Introduction: In order to attain rapid discharge in saliva and enhanced absorption, drug was incorporated in a fast-dissolving dosage form (ODTs) as a solid dispersion.  In this present work ODTs of Meloxicam were prepared by sublimation techniques where different subliming agents were used with super disintegrant. Materials and Methods: Hydrotropic solid dispersions were prepared using different ratios (1:2, 1:4 and 1:6) of drug and hydrotropic blends (Niacinamide, Anhy. Sodium citrate, Sodium Salicylate and Sodium benzoate). Best hydrotropic solid dispersion was selected to prepare ODTs comprising of croscarmellose sodium and camphor in different concentration along with other pharmaceutical excipients. From the primary trial batches, T₃ was selected for optimization experimental designs due to lowest disintegration time and highest in vitro drug release. Secondary batches (F₁-F₉) were prepared by using 3² full factorial design with different concentration of croscarmellose sodium (12, 14 and 16 mg) and camphor (8, 10 and 12 mg) as two independent variables while disintegration time and percent friability were considered as two dependent response variables. These formulations were subjected to study of various post compression evaluation parameters like hardness, thickness, friability, weight variation, disintegration time (25-117 sec) and in-vitro drug release (99.09%).

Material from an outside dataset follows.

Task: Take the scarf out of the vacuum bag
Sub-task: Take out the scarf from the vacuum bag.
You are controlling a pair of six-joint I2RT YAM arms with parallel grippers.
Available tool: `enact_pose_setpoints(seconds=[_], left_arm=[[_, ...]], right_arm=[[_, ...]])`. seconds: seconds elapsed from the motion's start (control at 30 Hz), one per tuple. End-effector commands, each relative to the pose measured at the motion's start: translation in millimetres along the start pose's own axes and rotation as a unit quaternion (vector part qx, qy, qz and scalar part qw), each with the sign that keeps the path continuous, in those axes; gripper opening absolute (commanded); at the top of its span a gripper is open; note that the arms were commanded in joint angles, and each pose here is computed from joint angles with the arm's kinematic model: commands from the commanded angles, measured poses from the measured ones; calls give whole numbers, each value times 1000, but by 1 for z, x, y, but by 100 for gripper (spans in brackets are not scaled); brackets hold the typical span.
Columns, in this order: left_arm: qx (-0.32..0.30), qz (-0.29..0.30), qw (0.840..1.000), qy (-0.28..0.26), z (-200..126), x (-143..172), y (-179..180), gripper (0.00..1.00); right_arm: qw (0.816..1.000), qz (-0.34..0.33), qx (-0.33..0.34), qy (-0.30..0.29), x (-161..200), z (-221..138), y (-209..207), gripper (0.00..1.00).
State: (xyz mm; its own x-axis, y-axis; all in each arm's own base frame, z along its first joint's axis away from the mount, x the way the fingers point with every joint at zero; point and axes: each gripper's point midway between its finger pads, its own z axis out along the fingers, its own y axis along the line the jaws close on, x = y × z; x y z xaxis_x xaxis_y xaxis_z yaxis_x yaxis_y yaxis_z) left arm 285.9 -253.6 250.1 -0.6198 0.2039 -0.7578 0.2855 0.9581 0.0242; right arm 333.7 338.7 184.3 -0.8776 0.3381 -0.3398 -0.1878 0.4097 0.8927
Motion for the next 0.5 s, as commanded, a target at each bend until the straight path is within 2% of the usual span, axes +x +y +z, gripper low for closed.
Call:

Result and Discussion: Equilibrium solubility studies were reported that by utilizing hydrotropy, the solubility of Meloxicam got enhanced from 20.5 to 140.96 times as compared to its aqueous solubility. The desirability fraction was used to optimize the response variables for specific targets, i.e., minimum disintegration time and maximum dissolution, and the responses obtained were consistent for experimental values.